Conjonctures Economiques : M. le président de la Commission de la CEMAC, bonjour. Après une série d’activités notamment à Malabo en Guinée équatoriale, à Douala au Cameroun, et à Brazzaville au Congo, on a du mal à percevoir une forte implication de la Commission dans la riposte contre la pandémie du Coronavirus ?

Daniel Ona Ondo : Bonjour. Je voudrais relever, pour le volet santé, que la CEMAC dispose d’une Agence d’exécution dénommée Organisation de coordination pour la lutte contre les endémies en Afrique centrale (OCEAC), dont le siège est à Yaoundé au Cameroun. C’est l’organe compétent en la matière pour ce qui concerne notamment, l’organisation et le suivi de la stratégie à l’échelle régionale, des actions de riposte contre la pandémie. C’est ainsi que l’OCEAC, aux premières heures de l’épidémie et pendant qu’aucun pays africain n’était encore touché, a réactivé son Comité de veille.

Aux lendemains de la déclaration de l’OMS qualifiant l’épidémie ‘’d’urgence de santé de portée internationale’’, l’OCEAC en relation avec les experts des Etats – qui ont fait un travail remarquable – sous l’impulsion de la Commission, a procédé à l’élaboration du plan sous-régional de prévention, préparation et riposte face au Covid-19, lequel a été adopté par les ministres en charge de la Santé à Douala le 12 mars dernier. Les besoins de financement dudit plan ont été estimés à 2,1 milliards de FCFA.

Pour l’organisation de ces réunions ou ateliers, l’OCEAC a sollicité la Commission pour leur financement.
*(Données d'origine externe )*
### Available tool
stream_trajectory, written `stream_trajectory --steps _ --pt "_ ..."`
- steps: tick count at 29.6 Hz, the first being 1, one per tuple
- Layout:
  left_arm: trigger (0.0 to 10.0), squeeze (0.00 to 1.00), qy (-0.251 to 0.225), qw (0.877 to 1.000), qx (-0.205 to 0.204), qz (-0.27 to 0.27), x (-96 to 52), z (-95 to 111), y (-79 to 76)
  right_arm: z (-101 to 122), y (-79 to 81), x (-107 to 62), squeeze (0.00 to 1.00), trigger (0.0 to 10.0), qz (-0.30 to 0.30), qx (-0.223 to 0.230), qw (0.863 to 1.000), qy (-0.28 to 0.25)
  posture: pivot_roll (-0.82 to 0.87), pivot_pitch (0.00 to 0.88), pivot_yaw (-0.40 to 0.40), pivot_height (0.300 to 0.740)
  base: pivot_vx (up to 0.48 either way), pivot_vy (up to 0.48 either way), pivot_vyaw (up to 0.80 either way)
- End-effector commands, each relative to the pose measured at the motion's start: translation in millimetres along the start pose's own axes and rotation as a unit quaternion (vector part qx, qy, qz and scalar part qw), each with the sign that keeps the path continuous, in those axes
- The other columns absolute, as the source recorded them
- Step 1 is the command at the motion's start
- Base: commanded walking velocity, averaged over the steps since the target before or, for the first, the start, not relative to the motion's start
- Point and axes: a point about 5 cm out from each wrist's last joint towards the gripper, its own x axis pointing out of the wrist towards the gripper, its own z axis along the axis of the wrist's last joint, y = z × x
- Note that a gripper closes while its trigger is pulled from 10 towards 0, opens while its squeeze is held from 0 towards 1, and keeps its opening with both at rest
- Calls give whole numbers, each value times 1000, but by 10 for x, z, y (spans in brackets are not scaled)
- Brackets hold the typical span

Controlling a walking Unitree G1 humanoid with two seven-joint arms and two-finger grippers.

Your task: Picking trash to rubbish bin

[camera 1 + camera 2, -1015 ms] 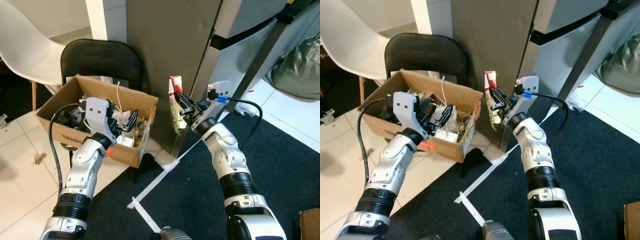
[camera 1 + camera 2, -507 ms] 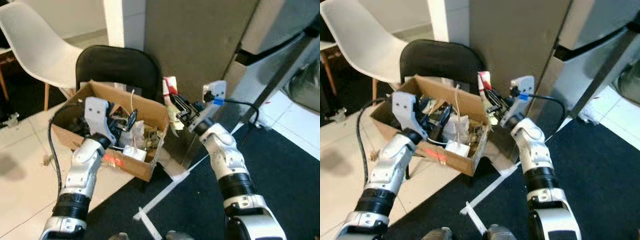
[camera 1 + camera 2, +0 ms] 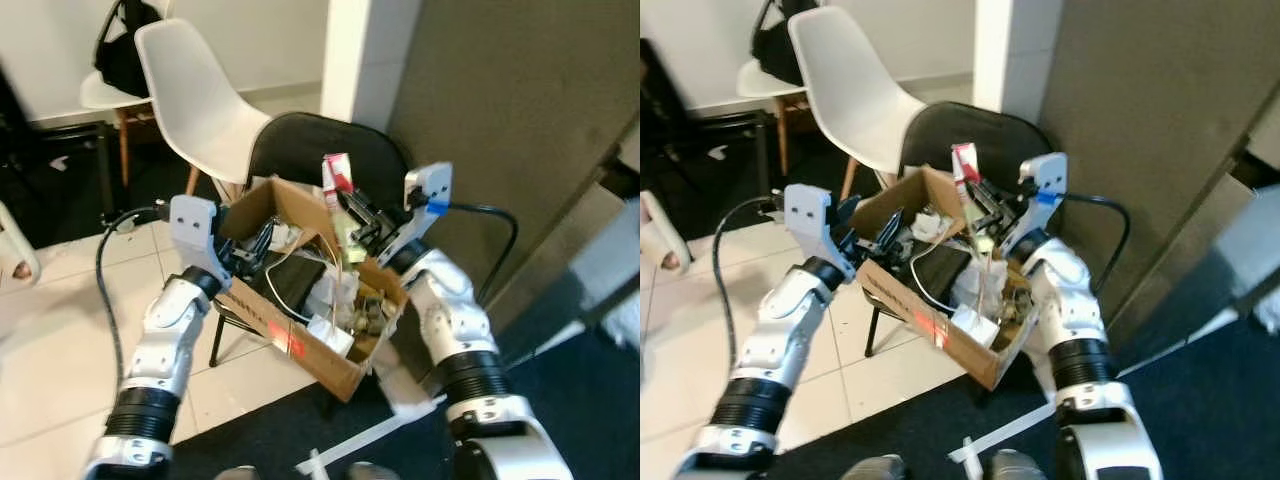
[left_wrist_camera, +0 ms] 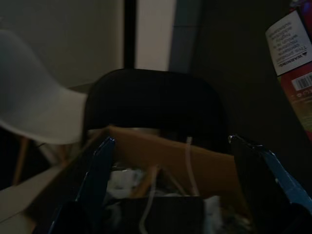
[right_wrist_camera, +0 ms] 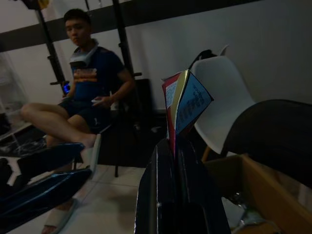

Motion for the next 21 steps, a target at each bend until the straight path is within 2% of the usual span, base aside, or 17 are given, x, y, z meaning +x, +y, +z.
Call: stream_trajectory --steps 1,10,14,21 --pt "10000 0 2 1000 0 -9 19 -12 -54 14 -61 -35 0 10000 -12 -4 1000 3 35 0 -27 740 266 0 0" --pt "10000 0 3 1000 -1 -10 19 -14 -55 1 -64 -30 0 10000 -13 0 1000 11 35 0 -27 740 267 0 0" --pt "10000 0 3 1000 -1 -10 19 -14 -54 -10 -62 -24 0 10000 -12 1 1000 17 35 0 -27 740 262 0 -800" --pt "10000 0 2 1000 -1 -10 18 -15 -56 6 -64 -30 0 10000 -14 0 1000 8 36 0 -29 740 265 0 0"
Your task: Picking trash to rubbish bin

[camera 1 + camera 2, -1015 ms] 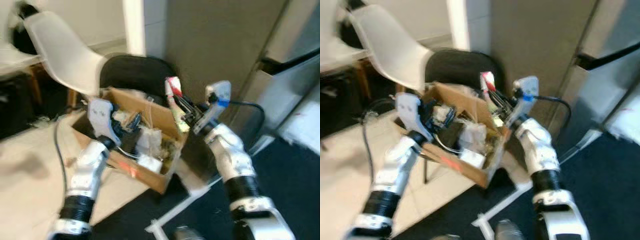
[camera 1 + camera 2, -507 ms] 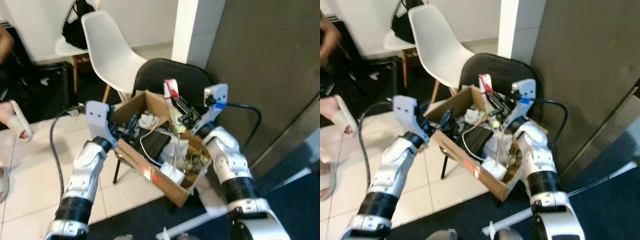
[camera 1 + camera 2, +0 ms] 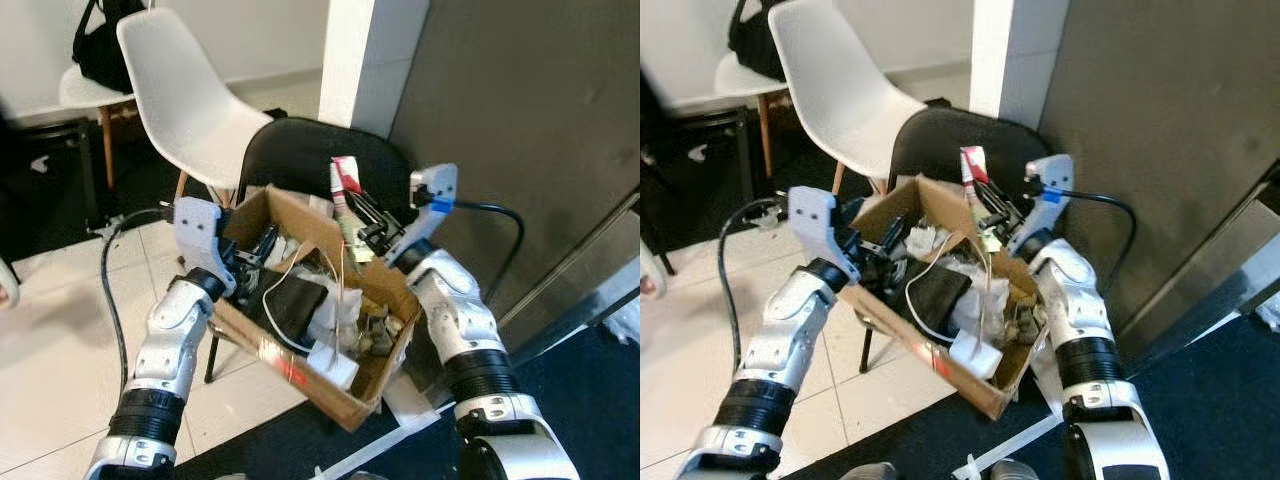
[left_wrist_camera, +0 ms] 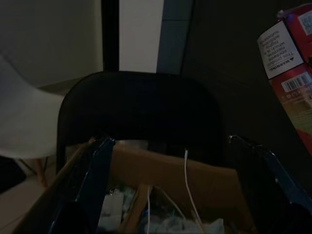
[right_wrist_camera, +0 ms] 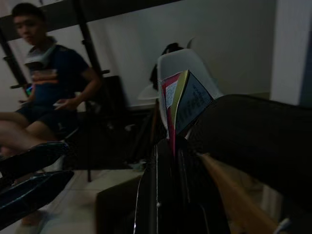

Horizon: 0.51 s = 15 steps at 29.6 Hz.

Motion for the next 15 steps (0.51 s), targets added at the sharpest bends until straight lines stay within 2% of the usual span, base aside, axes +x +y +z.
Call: stream_trajectory --steps 1,4,11,15 --pt "10000 0 5 1000 -3 -1 -12 -30 -13 -6 19 10 0 10000 3 0 1000 -1 36 0 -29 740 259 0 0" --pt "10000 0 2 1000 -4 -1 -13 -28 -14 -7 19 9 0 10000 3 -4 1000 2 38 0 -34 740 162 0 0" --pt "10000 0 -3 1000 -8 -2 -18 -23 -17 -32 36 -8 0 10000 38 -58 997 28 38 0 -34 740 0 0 0" --pt "10000 0 -5 999 -30 -29 -29 -29 -55 -58 64 -12 0 10000 61 -77 994 42 38 0 -34 740 0 0 0"
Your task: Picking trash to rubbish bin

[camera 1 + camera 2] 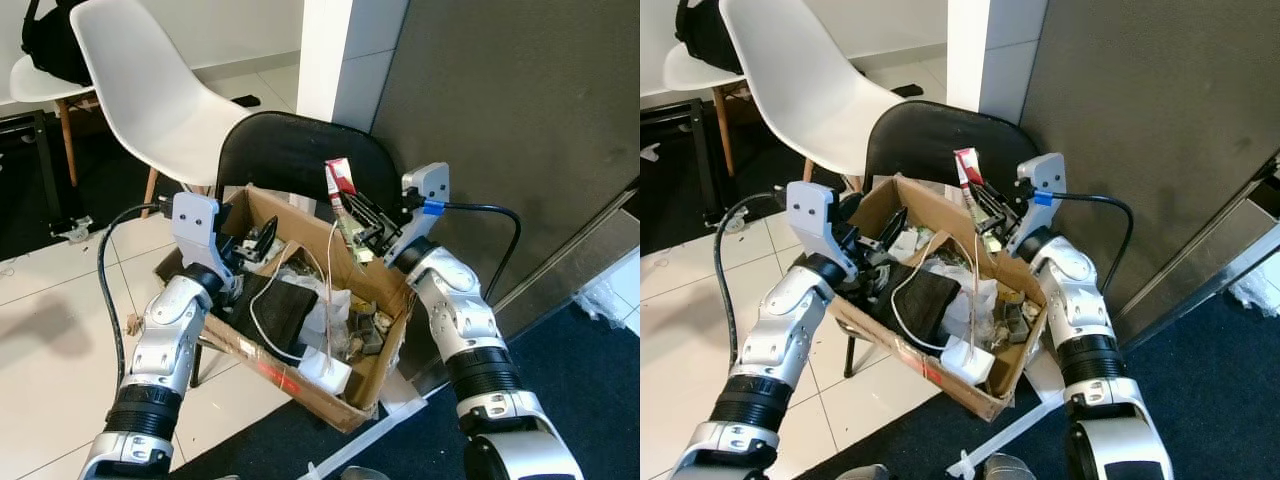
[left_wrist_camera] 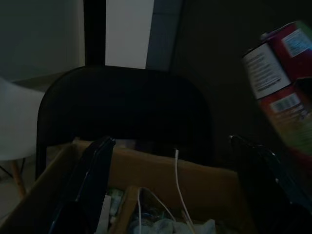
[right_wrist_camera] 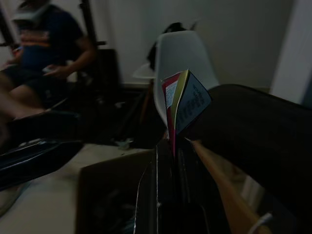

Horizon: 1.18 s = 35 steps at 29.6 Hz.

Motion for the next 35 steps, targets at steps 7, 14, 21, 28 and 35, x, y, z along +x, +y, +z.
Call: stream_trajectory --steps 7,14,21,28,35 --pt "10000 0 7 997 -51 -55 -43 -45 -115 -43 38 -19 0 10000 27 -17 999 15 42 0 -34 740 0 0 0" --pt "10000 0 7 996 -61 -62 -52 -52 -123 -54 46 -19 0 10000 30 -25 999 19 42 0 -34 740 0 0 0" --pt "10000 0 7 995 -68 -71 -66 -40 -124 -69 41 -7 0 10000 26 -36 998 33 40 0 -31 740 0 0 0" --pt "10000 0 5 995 -72 -72 -70 -34 -126 -87 34 6 0 10000 18 -48 998 46 39 0 -32 740 0 0 0" --pt "10000 0 3 994 -76 -73 -73 -31 -131 -98 30 16 447 10000 11 -63 996 57 39 0 -32 740 0 0 0"
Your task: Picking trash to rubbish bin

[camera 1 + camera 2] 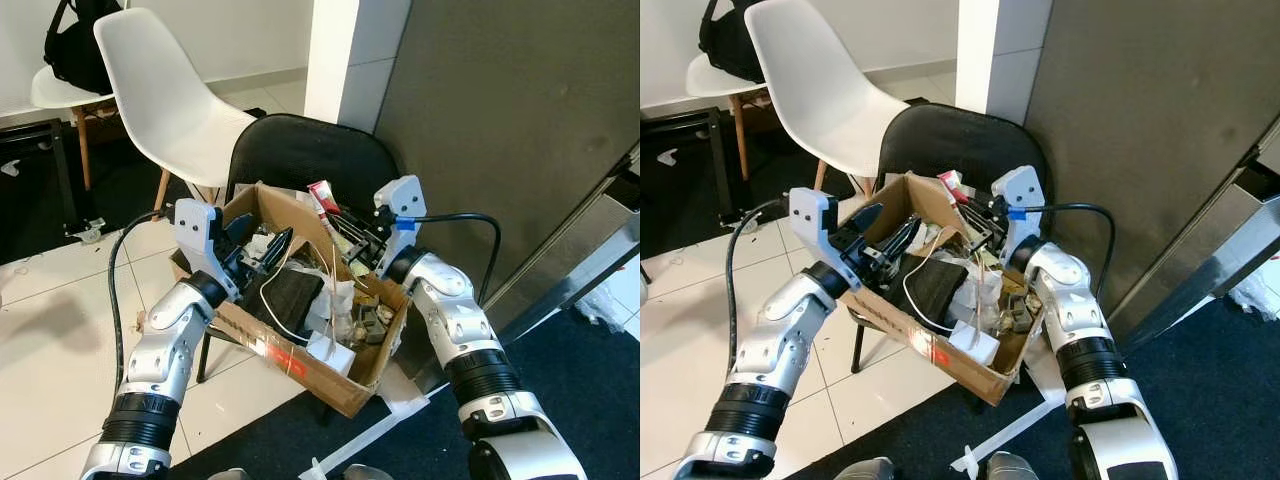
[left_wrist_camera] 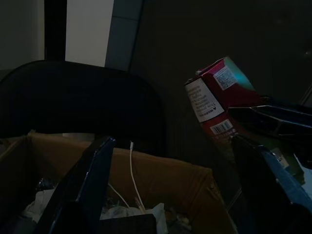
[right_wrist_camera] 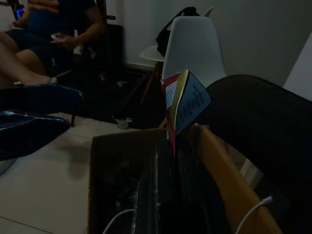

Mieux et à la demande des ministres, la Commission a fait procéder, en activant le Fonds de développement de la communauté (FODEC), à la mise à disposition au profit de l’OCEAC de 443 millions de FCFA pour la mise en œuvre immédiate de la phase d’urgence (mars-mai 2020) du plan sous-régional. Pour combler le gap, nous avons saisi d’autres bailleurs sur le plan international. Les discussions avec ces derniers sont suffisamment avancées et devraient aboutir prochainement à l’octroi des financements.

M. le président, le plan sous-régional a été certes adopté par les ministres comme vous le soulignez. L’approche concertée et commune dans sa mise en œuvre est-elle toujours de mise, lorsqu’on se rend compte que c’est chaque État qui implémente et dirige sa propre stratégie ?

Le plan sous régional Covi-19 fait partie intégrante des plans nationaux. Il constitue le socle facilitant la coordination, l’harmonisation et la synchronisation dans le cadre d’une démarche sous-régionale concertée. Cela n’exclut pas nécessairement pas que chaque pays mette en œuvre son plan national individuellement. Les deux ne sont pas antinomiques.

La phase d’urgence de la feuille de route du plan sous-régional enregistre un début de mise en œuvre, notamment dans son volet ‘’Leadership, coordination, collaboration, mise à jour et partage de l’information & Communication’’. A cela s’ajoutent depuis ce 20 avril, des activités transfrontalières entre les pays de la CEMAC sur six nœuds frontaliers des corridors et des points d’entrée terrestre.

Les États, notamment les ministres de l’Économie et des Finances, lors de leur conclave à Brazzaville convoquée le 28 mars dernier par le président de la République du Congo, qui est le président dédié du Programme des réformes économiques et financières de la CEMAC, sont convenus de maintenir les échanges de biens, notamment alimentaires dans notre espace communautaire, dans des conditions de sécurité sanitaire idoines.

Au titre du renforcement des capacités sous régionales, l’OCEAC a entrepris à cet effet de doter les agents dédiés sur les six points d’entrée prioritaires sur les corridors, de kits logistiques constitués d’EPI, de kits diagnostic et autres intrants/dispositifs de santé. Cette action vise à renforcer la surveillance et la recherche active des cas parmi les transporteurs et populations fréquentant les corridors transfrontaliers des pays de la CEMAC.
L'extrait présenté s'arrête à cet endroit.